Bulk upload for Music Magpie and Ziffit

I’ve got a stack of CDs, but it occurred to me that I no longer even have a CD player. I decided to move them on using Music Magpie or one of those we-buy-your-old-stuff services. I didn’t expect to make a pile of cash out of it, but wanted to clear the space, dematerialise a bit, and didn’t want to just throw perfectly good CDs away.

How

I used barcode2file on my android phone to zap all the barcodes. About 300 items, including a few DVDs.

I looked at:

  • Music Magpie (http://www.musicmagpie.co.uk)
  • Ziffit (http://www.ziffit.com)
  • We Buy Books (http://webuybooks.co.uk)

And wanted to compare the prices I’d get from each. Of those, only We Buy Books has a bulk upload option that can take 50 item codes at a time. Even with hundreds of items, that’s easy enough to do manually.

Music Magpie and Ziffit only have a slow one-by-one interface that you wouldn’t ever want to use twice, so I recorded a little selenium script in the Selenium IDE (Firefox), and embellished the Python that came out with the ability to loop through my list of barcodes and record the results.

Code

The code I used is in this gist: https://gist.github.com/euphy/d413e754a69c964661b7

The scripts are probably pretty fragile, and is “just enough” to work. It’s slow too. Successful submissions are written into a tab-separated file.

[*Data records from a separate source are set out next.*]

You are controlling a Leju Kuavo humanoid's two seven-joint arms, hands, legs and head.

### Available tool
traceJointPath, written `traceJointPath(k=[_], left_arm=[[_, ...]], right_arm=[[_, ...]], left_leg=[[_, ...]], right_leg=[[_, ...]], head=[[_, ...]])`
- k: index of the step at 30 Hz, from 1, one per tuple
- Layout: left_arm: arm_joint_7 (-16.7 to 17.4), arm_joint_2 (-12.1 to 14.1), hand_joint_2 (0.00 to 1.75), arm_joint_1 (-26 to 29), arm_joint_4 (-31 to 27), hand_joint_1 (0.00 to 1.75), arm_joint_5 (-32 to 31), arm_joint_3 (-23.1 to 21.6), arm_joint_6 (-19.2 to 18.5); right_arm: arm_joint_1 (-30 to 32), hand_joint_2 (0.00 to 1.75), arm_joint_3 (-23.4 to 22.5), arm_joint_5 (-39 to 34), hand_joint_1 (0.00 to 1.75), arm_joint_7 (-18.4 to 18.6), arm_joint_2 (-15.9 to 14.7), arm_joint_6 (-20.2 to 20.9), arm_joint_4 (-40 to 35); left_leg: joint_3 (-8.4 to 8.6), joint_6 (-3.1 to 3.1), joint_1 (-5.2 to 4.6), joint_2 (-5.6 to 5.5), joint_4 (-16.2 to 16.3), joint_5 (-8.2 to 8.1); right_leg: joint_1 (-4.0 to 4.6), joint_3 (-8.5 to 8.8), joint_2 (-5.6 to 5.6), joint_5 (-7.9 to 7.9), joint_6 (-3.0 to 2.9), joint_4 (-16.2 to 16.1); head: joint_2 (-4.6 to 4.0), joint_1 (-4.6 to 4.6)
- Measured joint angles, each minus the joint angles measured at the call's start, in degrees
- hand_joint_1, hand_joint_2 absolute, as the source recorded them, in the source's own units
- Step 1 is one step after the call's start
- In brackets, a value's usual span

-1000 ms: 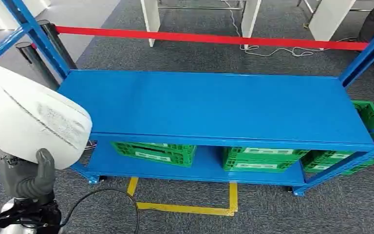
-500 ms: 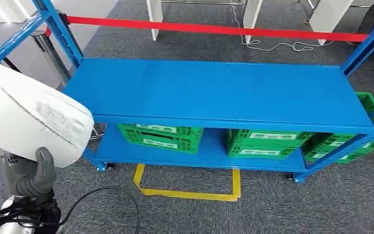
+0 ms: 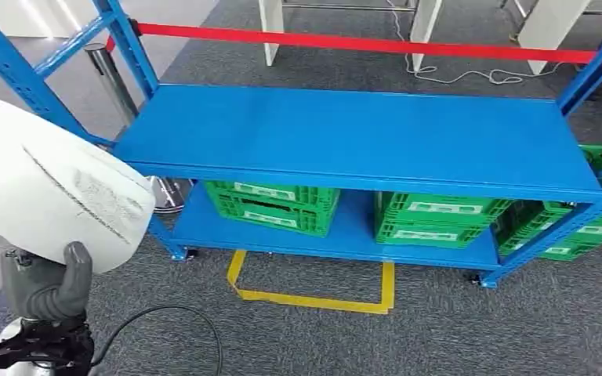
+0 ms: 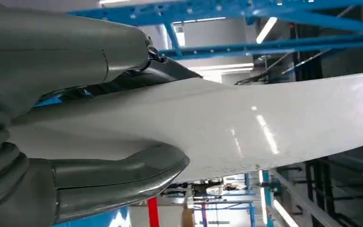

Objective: Take the parts from the cabinet and place them on the table.

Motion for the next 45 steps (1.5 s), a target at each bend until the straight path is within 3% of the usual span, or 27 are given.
traceJointPath(k=[3,4,6,8,10,11,13,14,15,18,19,21,23,25,28,29,30,34,35,36,37,39,40,41,43,44,45], left_arm=[[-0.22,0.15,1.75,0.44,-0.89,1.75,0.0,0.04,-0.3],[-0.22,0.17,1.75,0.51,-1.22,1.75,0.0,0.04,-0.35],[-0.37,0.22,1.75,0.39,-1.84,1.75,-0.09,-0.11,-0.52],[-0.05,0.3,1.75,0.53,-1.86,1.75,-1.42,-0.53,-0.16],[0.18,0.44,1.75,1.15,-1.86,1.75,-3.02,-0.92,0.87],[0.18,0.59,1.75,1.56,-1.95,1.75,-3.36,-1.03,1.31],[0.15,0.92,1.75,2.35,-2.34,1.75,-3.74,-1.05,1.77],[0.15,1.0,1.75,2.56,-2.51,1.75,-3.78,-1.07,1.81],[0.15,1.14,1.75,2.57,-2.64,1.75,-3.78,-1.09,1.88],[0.11,1.42,1.75,3.19,-3.15,1.75,-3.89,-1.14,2.05],[0.13,1.53,1.75,3.53,-3.39,1.75,-3.93,-1.14,2.29],[0.15,1.75,1.75,3.89,-3.87,1.75,-3.98,-1.14,2.51],[0.15,1.75,1.75,4.03,-3.89,1.75,-4.09,-1.14,2.58],[0.13,1.75,1.75,4.32,-3.89,1.75,-3.74,-1.14,2.6],[0.07,1.77,1.75,4.38,-3.89,1.75,-3.54,-1.14,2.62],[0.07,1.77,1.75,4.38,-3.93,1.75,-3.54,-1.14,2.62],[0.02,1.77,1.75,4.3,-3.98,1.75,-3.5,-1.14,2.64],[-0.24,1.73,1.75,4.73,-4.09,1.75,-3.48,-1.12,2.86],[-0.37,1.68,1.75,4.85,-4.15,1.75,-3.48,-1.11,2.91],[-0.57,1.68,1.75,4.7,-4.22,1.75,-3.39,-1.11,2.93],[-0.48,1.62,1.75,4.62,-4.2,1.75,-3.32,-1.11,2.89],[0.11,1.66,1.75,4.66,-4.17,1.75,-3.3,-1.11,2.67],[0.35,1.64,1.75,4.71,-4.04,1.75,-3.3,-1.11,2.58],[0.48,1.64,1.75,4.74,-3.93,1.75,-3.32,-1.16,2.49],[0.72,1.64,1.75,4.73,-3.78,1.75,-3.63,-1.37,2.56],[0.96,1.64,1.75,4.74,-3.76,1.75,-3.85,-1.53,2.71],[1.03,1.64,1.75,4.71,-3.74,1.75,-3.98,-1.66,2.75]], right_arm=[[-0.31,0.0,0.28,0.98,0.0,-0.89,0.26,-0.72,0.0],[-0.47,0.0,0.33,1.22,0.0,-1.22,0.31,-0.79,0.0],[-0.46,0.0,0.39,1.84,0.0,-1.84,0.37,-0.85,0.02],[-0.24,0.0,0.68,3.18,0.0,-1.23,0.44,-0.92,0.22],[-0.16,0.0,1.16,4.3,0.0,-0.24,0.44,-0.85,0.5],[-0.15,0.0,1.33,4.78,0.0,0.11,0.44,-0.79,0.59],[-0.16,0.0,1.81,5.18,0.0,0.53,0.44,-0.68,0.63],[-0.17,0.0,1.88,5.26,0.0,0.59,0.44,-0.68,0.66],[-0.16,0.0,1.92,5.33,0.0,0.68,0.44,-0.61,0.77],[-0.27,0.0,2.27,5.55,0.0,0.7,0.44,-0.63,0.9],[-0.29,0.0,2.36,5.79,0.0,0.48,0.5,-0.79,0.92],[-0.43,0.0,2.6,6.4,0.0,-0.58,0.61,-1.68,0.96],[-0.44,0.0,2.91,7.23,0.0,-1.6,0.61,-2.56,0.98],[-0.51,0.0,3.39,8.04,0.0,-1.97,0.59,-3.21,0.98],[-1.12,0.0,3.8,8.61,0.0,-2.12,0.57,-3.58,0.98],[-1.28,0.0,3.95,8.63,0.0,-2.16,0.57,-3.58,0.98],[-1.37,0.0,4.13,8.7,0.0,-2.18,0.57,-3.61,0.98],[-1.54,0.0,4.57,9.37,0.0,-1.53,0.46,-3.96,0.98],[-1.54,0.0,4.63,9.53,0.0,-1.18,0.37,-4.0,0.98],[-1.49,0.0,4.63,9.53,0.0,-0.96,0.17,-4.15,0.98],[-1.39,0.0,4.63,9.46,0.0,-0.61,0.13,-4.17,0.98],[-0.98,0.0,4.63,9.29,0.0,-0.24,0.09,-4.24,0.98],[-0.79,0.0,4.61,9.29,0.0,-0.2,0.09,-4.24,1.01],[-0.61,0.0,4.61,9.31,0.0,-0.22,0.09,-4.24,1.01],[-0.54,0.0,4.59,9.48,0.0,-0.17,0.09,-4.2,1.05],[-0.5,0.0,4.57,9.59,0.0,-0.11,0.09,-4.17,1.05],[-0.44,0.0,4.57,9.7,0.0,0.0,0.09,-4.15,1.14]], left_leg=[[-0.77,1.21,-0.21,-1.45,-0.97,-0.33],[-0.59,1.95,0.29,-2.02,-1.61,0.24],[-1.31,2.72,0.31,-2.93,-1.64,0.79],[-2.02,3.22,0.0,-4.01,-1.62,1.2],[-2.47,3.15,-0.2,-5.29,-1.49,1.62],[-2.58,3.06,-0.25,-5.97,-1.39,1.7],[-2.65,2.97,-0.25,-7.32,-0.98,1.73],[-2.89,2.86,-0.18,-7.81,-0.67,1.7],[-3.45,2.53,-0.6,-8.42,-0.01,1.62],[-4.78,1.31,-0.18,-10.19,0.18,2.45],[-5.03,1.04,-0.45,-10.81,0.44,2.55],[-6.5,0.32,-0.46,-6.81,3.77,-0.28],[-10.26,-0.34,0.0,-5.55,12.61,-4.63],[-12.64,-0.72,0.44,-5.27,18.04,-5.89],[-7.96,-0.8,0.76,-4.4,9.03,0.19],[-5.29,-0.63,0.75,-2.85,3.87,2.42],[-4.02,-0.49,0.03,0.02,1.46,1.67],[-4.9,1.37,-0.32,-2.04,0.63,1.72],[-4.72,1.94,0.14,-2.59,0.15,2.12],[-4.83,2.25,0.09,-3.14,0.15,2.23],[-5.01,2.56,0.08,-3.71,0.15,2.33],[-5.28,2.85,-0.1,-5.09,0.18,2.47],[-5.34,2.91,-0.17,-5.84,0.22,2.52],[-5.32,2.9,-0.19,-6.68,0.23,2.55],[-5.29,2.74,-0.16,-8.4,0.41,2.64],[-5.34,2.63,-0.12,-9.04,0.62,2.6],[-5.62,2.35,-0.17,-9.52,0.86,2.58]], right_leg=[[-0.01,-0.3,-1.78,0.55,0.94,0.09],[-0.01,-0.54,-1.32,0.01,1.44,0.25],[-0.3,-2.86,3.51,-3.57,1.81,4.84],[-0.35,-7.2,4.42,-8.08,1.9,14.79],[-0.36,-9.0,4.46,-8.5,1.91,18.75],[-0.36,-8.04,4.52,-6.79,1.81,16.93],[-0.41,-2.77,5.59,-1.25,1.45,6.79],[-0.56,-0.79,8.23,0.0,1.23,2.61],[-0.83,-0.36,9.5,-0.67,1.16,1.3],[-0.61,-0.16,7.96,-1.0,0.76,1.2],[-1.01,-0.18,7.15,-0.57,0.17,0.85],[-1.11,-0.19,5.77,-0.4,-0.26,0.72],[-0.95,-0.2,4.02,-0.47,-0.45,0.75],[-0.89,-0.27,2.32,-0.53,-0.51,0.79],[-0.9,0.02,0.25,-0.74,-0.34,0.8],[-0.89,0.24,-0.33,-0.87,-0.14,0.8],[-0.45,0.2,-0.79,-1.09,0.22,0.87],[-0.32,0.17,-3.33,-1.26,1.4,0.97],[-0.7,-0.56,-1.54,-2.08,1.89,1.52],[-0.76,-1.29,1.87,-3.78,1.94,3.66],[-0.76,-3.02,3.32,-6.06,1.89,7.55],[-0.74,-7.51,4.36,-9.74,1.84,16.8],[-0.75,-8.83,4.48,-9.91,1.8,19.1],[-0.75,-8.81,4.51,-8.63,1.73,18.59],[-0.83,-5.32,5.12,-3.23,1.53,10.5],[-1.0,-3.11,6.85,-0.85,1.44,5.62],[-1.21,-2.08,10.04,-1.2,1.3,3.23]], head=[[0.0,-0.09],[0.0,-0.04],[0.0,0.15],[0.0,0.11],[0.0,0.06],[0.0,0.15],[0.0,0.13],[0.0,0.15],[0.0,0.09],[0.0,0.09],[0.0,0.06],[0.0,-0.59],[0.0,-0.66],[0.0,-0.63],[0.0,-0.66],[0.0,-0.66],[0.0,-0.66],[0.0,-0.54],[0.0,-0.63],[0.0,-0.31],[0.0,-0.18],[0.0,-0.18],[0.0,-0.15],[0.0,-0.22],[0.0,-0.18],[0.0,-0.15],[0.0,-0.17]])
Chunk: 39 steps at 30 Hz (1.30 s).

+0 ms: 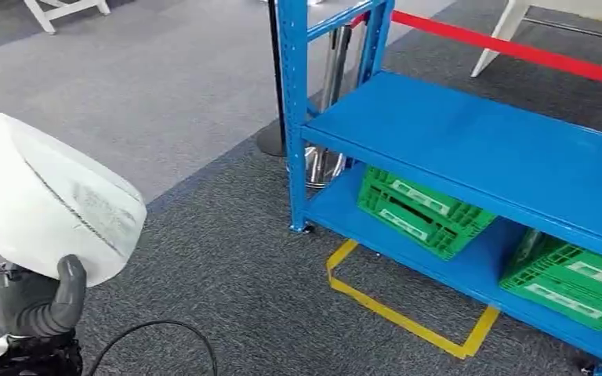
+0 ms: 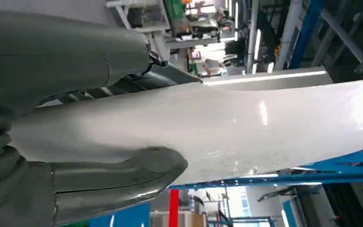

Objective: Take the parts from the cabinet and place them on the table.

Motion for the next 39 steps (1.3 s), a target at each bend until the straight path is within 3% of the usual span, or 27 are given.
traceJointPath(k=[2,4,5,6,7,9,10,11,12,14,15,16,18,20,21,22,24,25,26,27,29,30,31,34,35,37,39], left_arm=[[0.07,0.02,1.75,0.04,0.02,1.75,-0.13,-0.24,0.02],[0.07,0.04,1.75,0.45,0.02,1.75,-0.15,-0.29,0.09],[0.07,0.07,1.75,0.54,0.02,1.75,-0.15,-0.29,0.11],[0.07,0.09,1.75,0.57,0.02,1.75,-0.18,-0.29,0.11],[0.06,0.09,1.75,0.41,0.02,1.75,-0.2,-0.31,0.11],[0.07,0.09,1.75,0.46,0.07,1.75,-0.2,-0.31,0.11],[0.07,0.09,1.75,0.54,0.11,1.75,-0.2,-0.31,0.13],[0.07,0.09,1.75,0.63,0.13,1.75,-0.2,-0.31,0.13],[0.07,0.09,1.75,0.64,0.13,1.75,-0.2,-0.31,0.13],[0.07,0.09,1.75,0.64,0.13,1.75,-0.2,-0.31,0.13],[0.07,0.09,1.75,0.6,0.13,1.75,-0.2,-0.31,0.13],[0.07,0.09,1.75,0.43,0.13,1.75,-0.22,-0.35,0.11],[0.07,0.11,1.75,0.57,0.15,1.75,-0.22,-0.39,0.11],[0.07,0.11,1.75,0.81,0.13,1.75,-0.22,-0.39,0.13],[0.04,0.07,1.75,0.81,0.13,1.75,-0.22,-0.42,0.13],[0.04,0.07,1.75,0.54,0.13,1.75,-0.22,-0.46,0.13],[0.07,0.04,1.75,0.59,0.15,1.75,-0.2,-0.59,0.13],[0.07,0.07,1.75,0.61,0.15,1.75,-0.2,-0.61,0.13],[0.07,0.07,1.75,0.8,0.15,1.75,-0.11,-0.61,0.15],[0.07,0.07,1.75,1.04,0.15,1.75,0.22,-0.59,0.2],[-0.02,0.04,1.75,1.51,0.15,1.75,1.07,-0.53,-0.07],[-0.09,0.02,1.75,1.53,0.15,1.75,1.29,-0.48,-0.74],[-0.22,0.02,1.75,1.41,0.17,1.75,1.44,-0.42,-1.31],[-0.42,0.0,1.75,1.25,0.22,1.75,1.59,-0.33,-2.21],[-0.42,0.0,1.75,1.15,0.22,1.75,1.59,-0.31,-2.29],[-0.42,-0.09,1.75,0.48,0.28,1.75,1.59,-0.31,-2.36],[-0.33,-0.26,1.75,-0.04,0.46,1.75,1.59,-0.31,-2.1]], right_arm=[[0.07,0.0,0.0,0.13,0.0,0.22,0.15,0.02,0.11],[0.09,0.0,0.0,0.17,0.0,0.33,0.26,0.07,0.22],[0.12,0.0,0.0,0.17,0.0,0.33,0.66,0.07,0.28],[0.08,0.0,0.0,0.17,0.0,0.33,0.63,0.07,0.28],[0.04,0.0,0.02,0.19,0.0,0.3,0.66,0.11,0.31],[0.33,0.0,0.0,0.17,0.0,0.35,0.66,0.11,0.37],[0.41,0.0,-0.02,0.17,0.0,0.35,0.66,0.11,0.37],[0.4,0.0,-0.02,0.17,0.0,0.35,0.66,0.11,0.37],[0.33,0.0,-0.02,0.17,0.0,0.35,0.66,0.11,0.37],[0.14,0.0,-0.02,0.2,0.0,0.35,0.68,0.13,0.37],[0.11,0.0,0.0,0.2,0.0,0.35,0.7,0.13,0.37],[0.14,0.0,-0.02,0.2,0.0,0.3,0.7,0.15,0.39],[0.06,0.0,-0.02,0.17,0.0,0.35,0.7,0.17,0.39],[-0.19,0.0,0.0,0.2,0.0,0.33,0.83,0.17,0.37],[-0.19,0.0,0.0,0.22,0.0,0.31,0.81,0.2,0.39],[-0.16,0.0,0.0,0.22,0.0,0.26,0.83,0.2,0.39],[0.03,0.0,0.0,0.22,0.0,0.32,0.81,0.2,0.44],[0.11,0.0,0.0,0.26,0.0,0.39,0.81,0.22,0.44],[0.29,0.0,0.0,0.33,0.0,0.52,0.81,0.22,0.46],[0.4,0.0,0.0,0.35,0.0,0.7,0.81,0.13,0.46],[0.42,0.0,-0.04,0.28,0.0,0.37,0.81,-0.59,0.44],[0.42,0.0,-0.07,0.09,0.0,-0.35,0.81,-0.7,0.41],[0.53,0.0,-0.09,-0.18,0.0,-1.19,0.81,-0.7,0.44],[0.51,0.0,-0.42,-0.22,0.0,-2.45,0.74,-0.7,0.35],[0.44,0.0,-0.5,-0.17,0.0,-2.71,0.79,-0.7,0.33],[0.36,0.0,-0.57,0.22,0.0,-3.0,0.81,-0.68,0.28],[0.62,0.0,-0.57,0.31,0.0,-2.91,0.81,-0.79,0.28]], left_leg=[[-0.79,-0.84,0.11,-1.3,0.54,0.22],[-1.13,-1.69,0.25,-2.88,0.34,0.76],[-1.39,-1.81,0.27,-2.52,0.67,0.41],[-1.83,-2.08,-0.1,0.67,1.95,-0.75],[-3.31,-2.49,0.0,2.78,5.29,-2.88],[-7.3,-2.96,0.31,4.2,14.62,-7.17],[-8.48,-3.07,0.46,4.38,17.5,-7.99],[-8.33,-3.11,0.59,4.46,17.63,-7.41],[-7.17,-3.02,0.61,4.58,15.53,-5.83],[-1.96,-2.43,0.4,6.01,5.89,-1.18],[0.25,-1.9,-0.09,9.19,1.65,-0.45],[0.83,-1.56,-0.86,10.25,0.23,-1.16],[0.33,-1.18,-0.94,9.09,0.45,-1.1],[0.82,-0.28,-0.74,7.44,-0.6,-0.59],[1.02,-0.08,-0.46,6.97,-1.01,-0.31],[0.97,0.22,-0.34,6.24,-1.03,-0.23],[0.86,0.55,-0.33,4.82,-1.02,-0.27],[0.83,0.58,-0.35,4.0,-0.98,-0.28],[0.88,0.58,-0.35,3.08,-0.96,-0.28],[0.96,0.56,-0.32,2.27,-0.95,-0.29],[1.07,0.28,-0.11,0.52,-0.59,-0.45],[1.0,-0.06,0.04,-0.12,-0.2,-0.68],[0.47,-0.52,-0.25,-0.81,0.51,-0.93],[-0.24,-1.38,0.33,-2.74,0.6,-0.46],[-0.41,-1.6,0.29,-3.38,0.71,-0.49],[-1.7,-2.12,-0.04,2.07,3.74,-2.69],[-5.79,-2.55,0.22,3.95,12.48,-6.76]], right_leg=[[0.04,0.6,-0.68,-0.03,-0.11,-0.8],[0.21,0.63,-2.12,0.3,-0.79,-0.78],[-0.27,0.73,-3.14,0.61,-1.32,-1.13],[-0.11,0.78,-3.63,0.64,-1.4,-1.18],[-0.01,0.77,-4.56,0.58,-1.71,-1.19],[0.26,0.74,-6.47,0.42,-1.94,-1.18],[0.33,0.72,-7.36,0.37,-2.0,-1.17],[0.4,0.75,-8.23,0.33,-2.02,-1.17],[0.46,0.78,-8.98,0.26,-2.02,-1.17],[0.53,1.11,-10.37,0.05,-1.89,-1.18],[0.59,1.32,-10.86,-0.1,-1.73,-1.22],[0.98,1.21,-11.49,-0.42,-1.22,-0.99],[0.91,1.3,-12.72,-0.47,-0.82,-1.11],[0.91,1.86,-14.04,-0.84,-0.09,-1.45],[0.58,1.4,-10.68,-1.67,0.17,-0.58],[0.51,0.05,-7.78,-3.59,0.16,2.42],[0.41,-4.47,-5.82,-7.5,0.3,11.46],[0.43,-6.37,-5.61,-8.39,0.39,14.78],[0.41,-7.24,-5.56,-7.8,0.44,15.74],[0.38,-6.79,-5.53,-5.85,0.43,13.99],[0.18,-3.05,-4.45,-0.21,0.52,5.1],[-0.12,-1.27,-2.46,1.4,0.58,0.79],[-0.34,-0.67,0.69,0.31,0.71,-0.28],[0.11,-0.23,-1.04,0.33,-0.05,0.02],[-0.17,-0.12,-1.88,0.57,-0.54,-0.28],[-0.14,0.17,-3.44,0.62,-1.18,-0.48],[0.12,0.32,-5.45,0.28,-1.68,-0.48]], head=[[0.0,-0.11],[0.0,-0.04],[0.0,-0.02],[0.0,-0.42],[0.0,-0.81],[0.0,-0.81],[0.0,-0.81],[0.0,-0.81],[0.0,-0.81],[0.0,-0.81],[0.0,-0.79],[0.0,-0.85],[0.0,-0.81],[0.0,-0.88],[0.0,-0.55],[0.0,-0.48],[0.0,-0.33],[0.0,-0.31],[0.0,-0.31],[0.0,-0.31],[0.0,-0.31],[0.0,-0.31],[0.0,-0.26],[0.0,-0.24],[0.0,-0.24],[0.0,-0.85],[0.0,-0.88]])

  1. Upload the entire barcodes list into each service
  2. Tabulate the results in a spreadsheet to give the highest price for each item, and which service will pay it
  3. For each service, produce a list of it’s “winning” items
  4. Upload the sublist into the service, saving the results
  5. Manually, log into each service and complete the trade

Data

We Buy Books give the best prices on average, per item, but also rejected the most items. We Buy Books also gave the widest range of prices; for the items that they did not win, their price was often very low (2p vs 20p from other services for a particular item).

Service Total value Items accepted Average value Bids won Winning bids value Highest bidder
webuybooks £151.00 200 £0.75 74 £73.04 27%
music magpie £184.34 270 £0.68 138 £108.23 49%
ziffit £134.73 246 £0.55 67 £37.22 24%
combined £218.74 £0.66

Comparable items that received bids from all three services:

Where all three services offered bids (178 fairly comparable items), the prices are much higher, which might indicate an element of competition, but given that these things are so hard to compare, I’m not sure this is a factor.

Service Total value Items accepted Average value Bids won Winning bids value Highest bidder
webuybooks £66.97 62 £1.08 62 £66.97 35%
music magpie £71.28 79 £0.90 79 £71.28 44%
ziffit £31.40 37 £0.85 37 £31.40 21%

Average prices are higher. Music Magpie was still the highest bidder most often, but the margin between We Buy Books and Music Magpie has narrowed quite a bit.

Conclusion

Pretty inconclusive. I can’t see a particular pattern that would make me say “Use service xyz always”. If I had less time to do these, and then sort through all the items a second time putting them into different boxes, I’d go with Music Magpie, because although they don’t always give the best prices, they accept a wider selection of items.

With time, a combination approach is most thrifty, and that’s what I did, and it resulted in about 16% extra cash.

What I didn’t do was any kind of breakdown of the types of items: DVDs, CDs, genres etc.

300 items x £10 original price = £3,000.

(Incidentally, £3000 / 20 years of buying media = £150 per year, and I’m paying £95.88 per year to google to host my records now. I suppose the difference is that I have no piles of plastic to show for my money any more. That makes me a bit sad, but also a bit happy.)

Sold for £218.74. That’s about a 7% return of cash value. Over a couple of weekends, it took me about four or five hours to scan, process and box the items. 5 hours x £20 per hour wage = £100 wage for that time, and £118.74 money back.

Well, at least they aren’t just going in landfill.